Work task> Start with the first line of the data and end with the line that holds "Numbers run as"; write out each one exactly.

Extracted data>
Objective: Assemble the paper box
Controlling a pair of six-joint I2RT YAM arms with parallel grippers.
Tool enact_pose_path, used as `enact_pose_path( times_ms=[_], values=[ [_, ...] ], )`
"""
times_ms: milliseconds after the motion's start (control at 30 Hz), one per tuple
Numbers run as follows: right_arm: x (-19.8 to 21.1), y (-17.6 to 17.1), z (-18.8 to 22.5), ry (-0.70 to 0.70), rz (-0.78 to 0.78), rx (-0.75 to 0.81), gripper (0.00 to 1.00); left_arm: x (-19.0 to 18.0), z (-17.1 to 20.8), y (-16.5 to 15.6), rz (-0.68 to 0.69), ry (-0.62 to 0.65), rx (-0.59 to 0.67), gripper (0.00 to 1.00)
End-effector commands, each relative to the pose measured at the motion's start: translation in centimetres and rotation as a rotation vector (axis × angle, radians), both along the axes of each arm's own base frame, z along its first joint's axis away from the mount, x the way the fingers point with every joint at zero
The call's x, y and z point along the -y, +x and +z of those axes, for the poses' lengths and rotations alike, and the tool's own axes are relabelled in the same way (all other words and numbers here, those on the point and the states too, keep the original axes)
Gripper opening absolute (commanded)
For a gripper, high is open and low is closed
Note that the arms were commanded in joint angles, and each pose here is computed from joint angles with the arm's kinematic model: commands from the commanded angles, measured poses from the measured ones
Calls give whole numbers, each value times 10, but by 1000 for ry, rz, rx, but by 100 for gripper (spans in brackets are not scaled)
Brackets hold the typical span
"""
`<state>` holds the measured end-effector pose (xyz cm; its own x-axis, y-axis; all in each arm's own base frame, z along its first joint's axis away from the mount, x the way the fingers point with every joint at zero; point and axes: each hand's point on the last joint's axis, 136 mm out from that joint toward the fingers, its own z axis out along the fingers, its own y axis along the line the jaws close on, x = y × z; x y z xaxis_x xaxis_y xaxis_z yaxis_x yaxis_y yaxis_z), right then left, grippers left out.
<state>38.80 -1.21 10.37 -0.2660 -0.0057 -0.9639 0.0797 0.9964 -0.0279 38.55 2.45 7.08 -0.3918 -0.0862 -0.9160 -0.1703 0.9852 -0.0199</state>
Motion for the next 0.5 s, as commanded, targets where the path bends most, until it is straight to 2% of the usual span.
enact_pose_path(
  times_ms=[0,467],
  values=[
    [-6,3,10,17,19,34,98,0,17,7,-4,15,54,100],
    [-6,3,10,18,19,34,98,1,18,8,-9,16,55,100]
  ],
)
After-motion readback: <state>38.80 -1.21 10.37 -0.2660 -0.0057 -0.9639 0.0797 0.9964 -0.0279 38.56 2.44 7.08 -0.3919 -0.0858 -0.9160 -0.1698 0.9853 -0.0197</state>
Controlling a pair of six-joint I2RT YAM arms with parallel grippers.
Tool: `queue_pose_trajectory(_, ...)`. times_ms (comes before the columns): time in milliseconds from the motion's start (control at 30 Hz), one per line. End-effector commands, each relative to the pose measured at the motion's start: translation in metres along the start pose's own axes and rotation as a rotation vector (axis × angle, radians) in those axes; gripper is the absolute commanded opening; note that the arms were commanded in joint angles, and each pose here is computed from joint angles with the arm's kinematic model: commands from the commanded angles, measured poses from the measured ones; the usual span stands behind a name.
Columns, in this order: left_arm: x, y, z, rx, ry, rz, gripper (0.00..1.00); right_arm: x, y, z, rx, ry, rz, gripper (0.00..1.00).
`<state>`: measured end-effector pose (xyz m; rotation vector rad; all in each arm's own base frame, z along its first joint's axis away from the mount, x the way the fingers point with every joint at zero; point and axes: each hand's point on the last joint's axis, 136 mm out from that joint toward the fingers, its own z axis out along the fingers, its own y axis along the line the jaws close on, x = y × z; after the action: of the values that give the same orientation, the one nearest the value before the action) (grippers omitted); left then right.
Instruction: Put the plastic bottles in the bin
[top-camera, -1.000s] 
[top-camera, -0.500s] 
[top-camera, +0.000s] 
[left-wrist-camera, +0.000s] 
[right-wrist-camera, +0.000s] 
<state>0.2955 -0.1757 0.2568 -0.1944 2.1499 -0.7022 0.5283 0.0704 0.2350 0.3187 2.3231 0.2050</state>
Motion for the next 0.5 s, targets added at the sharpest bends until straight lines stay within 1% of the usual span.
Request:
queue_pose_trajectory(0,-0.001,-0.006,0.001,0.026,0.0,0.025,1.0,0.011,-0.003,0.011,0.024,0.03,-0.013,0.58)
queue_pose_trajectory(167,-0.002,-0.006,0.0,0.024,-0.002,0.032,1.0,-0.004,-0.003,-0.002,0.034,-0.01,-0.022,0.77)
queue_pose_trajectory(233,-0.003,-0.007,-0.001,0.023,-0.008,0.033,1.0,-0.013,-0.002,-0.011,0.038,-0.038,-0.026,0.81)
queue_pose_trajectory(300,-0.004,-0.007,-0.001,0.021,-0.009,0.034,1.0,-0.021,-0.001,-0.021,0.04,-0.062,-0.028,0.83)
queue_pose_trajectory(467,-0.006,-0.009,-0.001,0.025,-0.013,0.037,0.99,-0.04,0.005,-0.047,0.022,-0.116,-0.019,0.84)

Finished task>
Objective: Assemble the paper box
Controlling a pair of six-joint I2RT YAM arms with parallel grippers.
Tool enact_pose_path, used as `enact_pose_path( times_ms=[_], values=[ [_, ...] ], )`
"""
times_ms: milliseconds after the motion's start (control at 30 Hz), one per tuple
Numbers run as follows: right_arm: x (-19.8 to 21.1), y (-17.6 to 17.1), z (-18.8 to 22.5), ry (-0.70 to 0.70), rz (-0.78 to 0.78), rx (-0.75 to 0.81), gripper (0.00 to 1.00); left_arm: x (-19.0 to 18.0), z (-17.1 to 20.8), y (-16.5 to 15.6), rz (-0.68 to 0.69), ry (-0.62 to 0.65), rx (-0.59 to 0.67), gripper (0.00 to 1.00)

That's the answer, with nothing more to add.